_Task brief_
Determine the number of lines in the data that include the word "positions", and write only that number.

_Stored data entries_
-----
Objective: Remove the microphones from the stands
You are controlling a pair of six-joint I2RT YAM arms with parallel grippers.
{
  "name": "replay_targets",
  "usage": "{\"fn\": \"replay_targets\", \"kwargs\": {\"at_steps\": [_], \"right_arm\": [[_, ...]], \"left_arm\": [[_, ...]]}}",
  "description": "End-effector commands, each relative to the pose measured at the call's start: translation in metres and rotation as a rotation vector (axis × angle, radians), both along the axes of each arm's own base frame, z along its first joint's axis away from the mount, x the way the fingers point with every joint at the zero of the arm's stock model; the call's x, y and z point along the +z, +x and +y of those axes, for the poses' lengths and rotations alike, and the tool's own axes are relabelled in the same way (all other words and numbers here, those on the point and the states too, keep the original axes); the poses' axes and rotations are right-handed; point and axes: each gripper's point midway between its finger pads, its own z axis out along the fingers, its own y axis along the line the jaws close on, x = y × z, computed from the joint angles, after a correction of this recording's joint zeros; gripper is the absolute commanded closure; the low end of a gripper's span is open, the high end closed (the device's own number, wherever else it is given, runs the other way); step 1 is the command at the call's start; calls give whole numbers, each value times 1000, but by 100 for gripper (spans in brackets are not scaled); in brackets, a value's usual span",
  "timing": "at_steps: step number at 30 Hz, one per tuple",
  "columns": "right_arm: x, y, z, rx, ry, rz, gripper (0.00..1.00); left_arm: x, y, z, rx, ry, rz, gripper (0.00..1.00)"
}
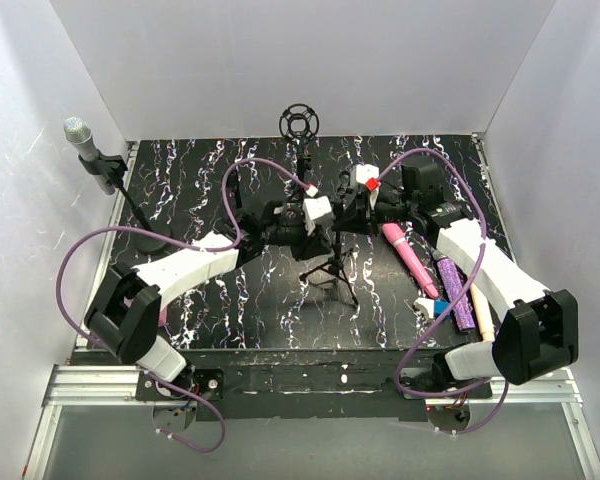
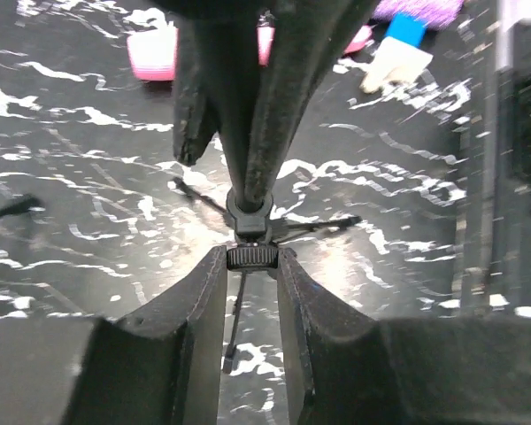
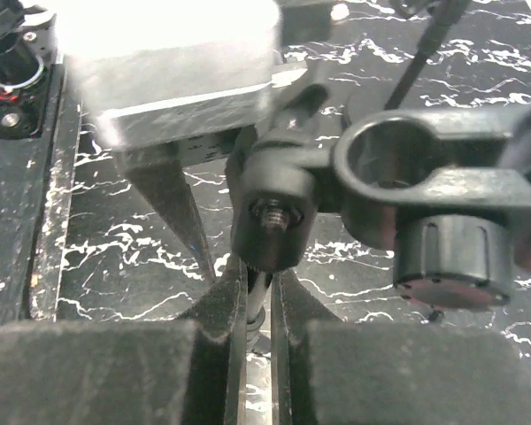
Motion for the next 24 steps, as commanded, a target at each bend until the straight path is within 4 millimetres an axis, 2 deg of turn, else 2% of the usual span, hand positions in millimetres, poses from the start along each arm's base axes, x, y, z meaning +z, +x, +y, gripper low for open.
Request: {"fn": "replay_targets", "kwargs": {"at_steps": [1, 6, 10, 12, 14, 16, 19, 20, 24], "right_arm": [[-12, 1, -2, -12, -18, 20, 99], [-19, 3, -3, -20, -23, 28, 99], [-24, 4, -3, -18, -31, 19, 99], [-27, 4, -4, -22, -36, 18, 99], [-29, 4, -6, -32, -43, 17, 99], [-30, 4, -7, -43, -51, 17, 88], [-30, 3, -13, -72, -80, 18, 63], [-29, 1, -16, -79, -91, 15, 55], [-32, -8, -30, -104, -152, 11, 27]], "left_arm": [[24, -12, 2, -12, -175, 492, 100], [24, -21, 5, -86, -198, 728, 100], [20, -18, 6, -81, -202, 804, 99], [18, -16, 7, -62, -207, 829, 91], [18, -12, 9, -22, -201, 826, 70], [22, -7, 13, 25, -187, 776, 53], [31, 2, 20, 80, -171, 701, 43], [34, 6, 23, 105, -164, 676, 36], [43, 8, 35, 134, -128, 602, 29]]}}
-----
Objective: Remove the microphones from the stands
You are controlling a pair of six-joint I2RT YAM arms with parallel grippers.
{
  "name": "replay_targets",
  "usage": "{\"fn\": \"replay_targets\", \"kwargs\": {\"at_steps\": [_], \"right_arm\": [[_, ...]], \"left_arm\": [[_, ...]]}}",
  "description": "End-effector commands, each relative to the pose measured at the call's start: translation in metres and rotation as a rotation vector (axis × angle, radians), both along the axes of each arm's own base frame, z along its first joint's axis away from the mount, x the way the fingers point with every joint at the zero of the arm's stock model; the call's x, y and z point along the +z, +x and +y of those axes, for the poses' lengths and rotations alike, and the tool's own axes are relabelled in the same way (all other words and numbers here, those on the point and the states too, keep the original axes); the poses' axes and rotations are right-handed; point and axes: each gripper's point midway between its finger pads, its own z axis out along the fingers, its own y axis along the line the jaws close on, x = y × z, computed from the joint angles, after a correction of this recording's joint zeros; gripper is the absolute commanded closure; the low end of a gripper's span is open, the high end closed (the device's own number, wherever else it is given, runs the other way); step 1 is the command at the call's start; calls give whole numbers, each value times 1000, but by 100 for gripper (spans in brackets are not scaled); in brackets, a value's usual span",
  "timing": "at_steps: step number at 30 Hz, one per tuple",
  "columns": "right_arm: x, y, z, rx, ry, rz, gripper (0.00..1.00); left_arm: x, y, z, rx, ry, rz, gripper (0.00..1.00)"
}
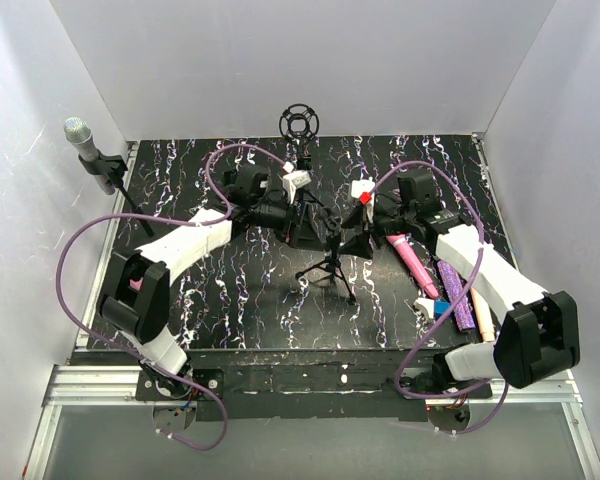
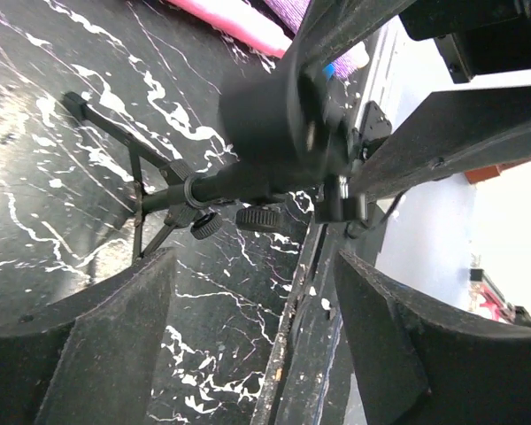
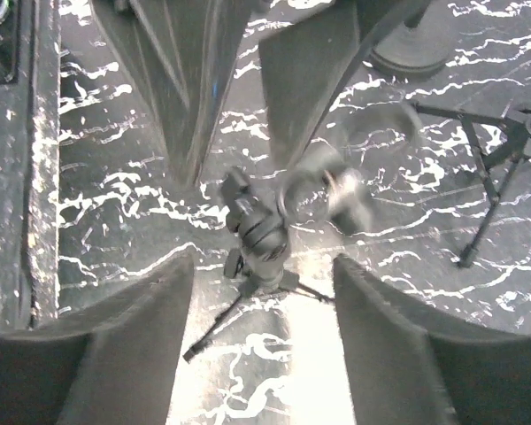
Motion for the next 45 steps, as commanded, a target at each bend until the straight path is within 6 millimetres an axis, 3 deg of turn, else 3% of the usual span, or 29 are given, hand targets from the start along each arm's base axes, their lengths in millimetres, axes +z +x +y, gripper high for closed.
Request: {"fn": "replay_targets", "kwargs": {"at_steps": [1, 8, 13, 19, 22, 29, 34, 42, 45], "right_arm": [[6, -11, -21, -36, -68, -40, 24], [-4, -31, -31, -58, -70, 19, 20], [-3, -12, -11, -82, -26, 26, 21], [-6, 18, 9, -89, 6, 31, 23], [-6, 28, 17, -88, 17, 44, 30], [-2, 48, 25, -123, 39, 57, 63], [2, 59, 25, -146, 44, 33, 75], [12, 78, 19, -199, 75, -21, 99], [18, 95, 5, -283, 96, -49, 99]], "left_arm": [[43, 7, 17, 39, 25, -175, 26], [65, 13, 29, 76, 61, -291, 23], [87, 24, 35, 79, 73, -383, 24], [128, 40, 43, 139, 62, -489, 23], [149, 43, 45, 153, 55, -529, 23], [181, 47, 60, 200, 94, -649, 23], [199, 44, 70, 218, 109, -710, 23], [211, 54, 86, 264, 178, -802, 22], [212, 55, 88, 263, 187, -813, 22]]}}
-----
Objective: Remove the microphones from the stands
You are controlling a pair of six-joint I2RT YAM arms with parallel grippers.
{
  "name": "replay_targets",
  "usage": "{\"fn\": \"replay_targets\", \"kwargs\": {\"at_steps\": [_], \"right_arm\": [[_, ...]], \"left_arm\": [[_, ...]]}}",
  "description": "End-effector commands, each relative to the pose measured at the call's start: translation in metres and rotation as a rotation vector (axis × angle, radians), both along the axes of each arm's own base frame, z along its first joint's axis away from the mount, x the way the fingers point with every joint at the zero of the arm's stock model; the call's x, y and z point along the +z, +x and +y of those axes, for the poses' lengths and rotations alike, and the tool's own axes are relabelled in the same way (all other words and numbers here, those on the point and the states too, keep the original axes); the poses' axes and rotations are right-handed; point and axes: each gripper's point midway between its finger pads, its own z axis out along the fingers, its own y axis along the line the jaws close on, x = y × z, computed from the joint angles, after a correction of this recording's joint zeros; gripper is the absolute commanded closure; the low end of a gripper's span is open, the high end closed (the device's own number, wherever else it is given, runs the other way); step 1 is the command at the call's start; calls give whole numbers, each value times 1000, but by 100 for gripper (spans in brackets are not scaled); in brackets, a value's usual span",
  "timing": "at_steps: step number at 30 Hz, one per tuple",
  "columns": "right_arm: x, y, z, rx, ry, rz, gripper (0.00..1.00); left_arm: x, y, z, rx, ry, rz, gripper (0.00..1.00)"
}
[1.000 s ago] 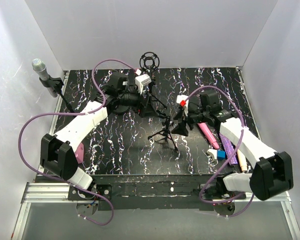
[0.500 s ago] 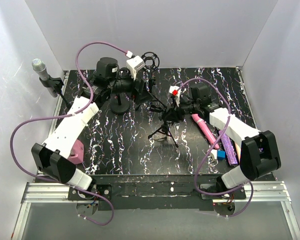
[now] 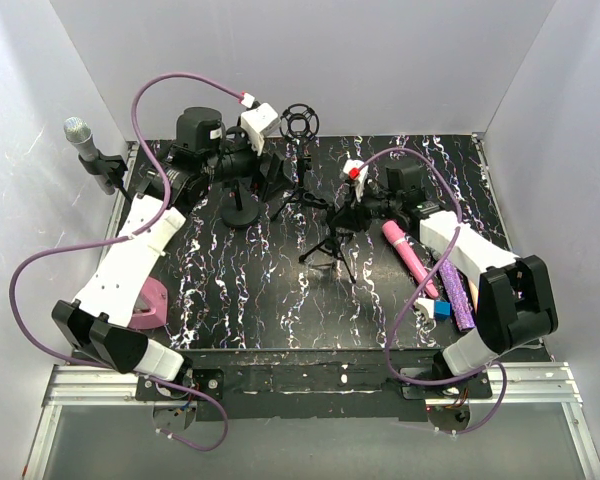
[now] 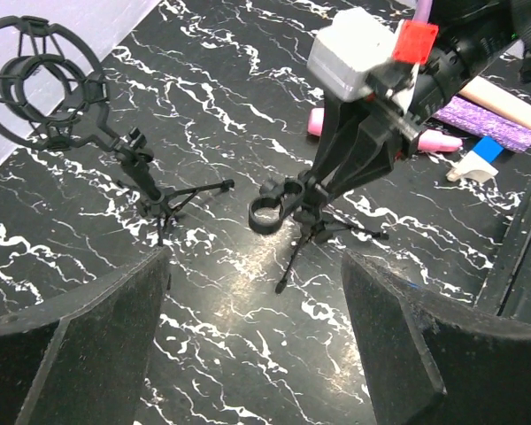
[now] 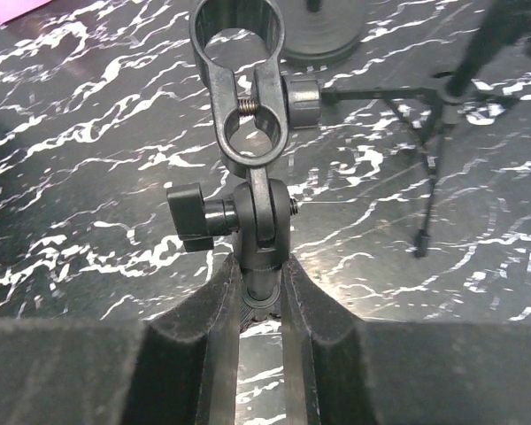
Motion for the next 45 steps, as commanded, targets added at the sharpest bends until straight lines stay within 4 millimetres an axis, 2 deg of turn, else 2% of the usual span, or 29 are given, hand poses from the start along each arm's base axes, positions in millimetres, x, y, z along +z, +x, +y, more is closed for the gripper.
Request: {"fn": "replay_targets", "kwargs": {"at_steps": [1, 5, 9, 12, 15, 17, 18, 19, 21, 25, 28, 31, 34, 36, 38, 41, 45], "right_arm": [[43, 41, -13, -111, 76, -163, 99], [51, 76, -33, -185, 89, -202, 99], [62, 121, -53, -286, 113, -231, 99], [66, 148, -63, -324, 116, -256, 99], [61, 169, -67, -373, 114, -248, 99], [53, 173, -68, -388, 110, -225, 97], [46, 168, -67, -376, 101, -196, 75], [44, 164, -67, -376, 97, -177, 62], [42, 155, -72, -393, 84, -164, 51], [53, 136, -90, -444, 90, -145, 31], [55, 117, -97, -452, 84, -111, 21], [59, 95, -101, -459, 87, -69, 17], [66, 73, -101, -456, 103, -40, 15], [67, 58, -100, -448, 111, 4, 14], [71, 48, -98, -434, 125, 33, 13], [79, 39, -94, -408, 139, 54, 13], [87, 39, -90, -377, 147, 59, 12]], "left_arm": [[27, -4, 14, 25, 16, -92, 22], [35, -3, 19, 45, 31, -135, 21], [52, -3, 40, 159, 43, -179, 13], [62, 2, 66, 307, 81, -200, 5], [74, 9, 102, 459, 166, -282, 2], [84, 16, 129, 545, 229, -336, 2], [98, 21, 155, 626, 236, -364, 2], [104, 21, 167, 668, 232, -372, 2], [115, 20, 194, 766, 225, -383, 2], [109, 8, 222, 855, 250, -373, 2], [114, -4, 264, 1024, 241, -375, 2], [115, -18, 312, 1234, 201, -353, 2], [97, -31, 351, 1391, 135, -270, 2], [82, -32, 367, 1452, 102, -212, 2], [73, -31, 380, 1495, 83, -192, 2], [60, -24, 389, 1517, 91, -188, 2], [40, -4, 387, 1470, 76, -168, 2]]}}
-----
_Result of the task_
2